Estaban
recostadas en tres árboles, rodeadas de anémonas y marimonias. Yo miré a la
primera, el movimiento de sus brazos, las manos que parecían danzar, seguro
conversaban de alguna cosa que los vientos no me dejaban enterar. Se llevaba
las voces justo cuando las tres tenían cara de primavera. Después de un rato me
di cuenta, que la tercera me miró, yo silbaba despacio, para atraer unos
carpinteros, hijos de otros pajaritos, que de antes me conocían. Hasta había
uno sentado en la punta de mi zapato.
Yo seguía mirando la primera, con discreción
bien sumada. La tercera no podía dejar de apoyar su mirada, desde mis ojos
hasta los pies. La segunda no se dio cuenta que estaba a tres metros de ellas.
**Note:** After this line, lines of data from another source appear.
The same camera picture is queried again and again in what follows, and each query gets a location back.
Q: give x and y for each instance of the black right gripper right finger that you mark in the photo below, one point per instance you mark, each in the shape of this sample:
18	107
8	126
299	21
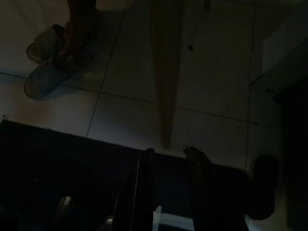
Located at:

Sacó un cigarrillo armado y vino a pedir fuego. Intentó prenderlo, pero no pudo,
entonces me encargué yo, di tres pitadas seguras, tosí hasta doblarme en dos y
lágrimas me salieron, del efecto de aquel tabaco tan fuerte.
—Éste es un
join, regalo de mi hermano. Me dijo: “La primavera, no es primavera si entre
las tres no fuman este join. Verán las marimonias y las anémonas, restellantes,
con promesas para las tres”.
Lo hizo tan
gordo que alcanzó hasta el vecino próximo y sacó a bailar con la música de los
pájaros, a la primera, encantada, a la segunda que con vergüenza, bailaba de
lejos y en cuanto a la tercera, se lo avanzó en menos que lo que canta un gallo.
Se abrazaron detrás de un seto y las amigas les miraban los pies de ella hacia
afuera y los de él inquietos, adentro.